Gruticibart is under clinical development by Aronora and currently in Phase II for End-Stage Kidney Disease (End-Stage Renal Disease or ESRD). According to GlobalData, Phase II drugs for End-Stage Kidney Disease (End-Stage Renal Disease or ESRD) have a 55% phase transition success rate (PTSR) indication benchmark for progressing into Phase III. GlobalData’s report assesses how Gruticibart’s drug-specific PTSR and Likelihood of Approval (LoA) scores compare to the indication benchmarks. Buy the report here.

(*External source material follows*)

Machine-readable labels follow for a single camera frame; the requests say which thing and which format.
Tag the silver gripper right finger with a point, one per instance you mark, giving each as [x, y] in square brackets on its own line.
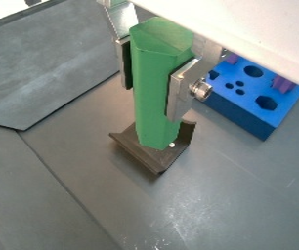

GlobalData tracks drug-specific phase transition and likelihood of approval scores, in addition to indication benchmarks based off 18 years of historical drug development data. Attributes of the drug, company and its clinical trials play a fundamental role in drug-specific PTSR and likelihood of approval.

Gruticibart overview

Gruticibart (AB-023) is under development for the treatment of cardiovascular disease, thrombosis, neurological disorders and end-stage renal disease. The drug candidate is administered through intravenous route. It is a recombinant monoclonal antibody that selectively targets assembly of the blood contact activation complex.

Aronora overview

Aronora operates in pharmaceutical and healthcare industry. It is headquartered in United States.

For a complete picture of Gruticibart’s drug-specific PTSR and LoA scores, buy the report here.

GlobalData

GlobalData, the leading provider of industry intelligence, provided the underlying data, research, and analysis used to produce this article.

GlobalData’s Likelihood of Approval analytics tool dynamically assesses and predicts how likely a drug will move to the next stage in its clinical pathway (PTSR), as well as how likely the drug will be approved (LoA). This is based on a proprietary algorithm built from the drugs’ sales forecast, regulatory milestones, cost forecasts, WACC rate and other proprietary data sources found on GlobalData’s Pharmaceutical Intelligence Center.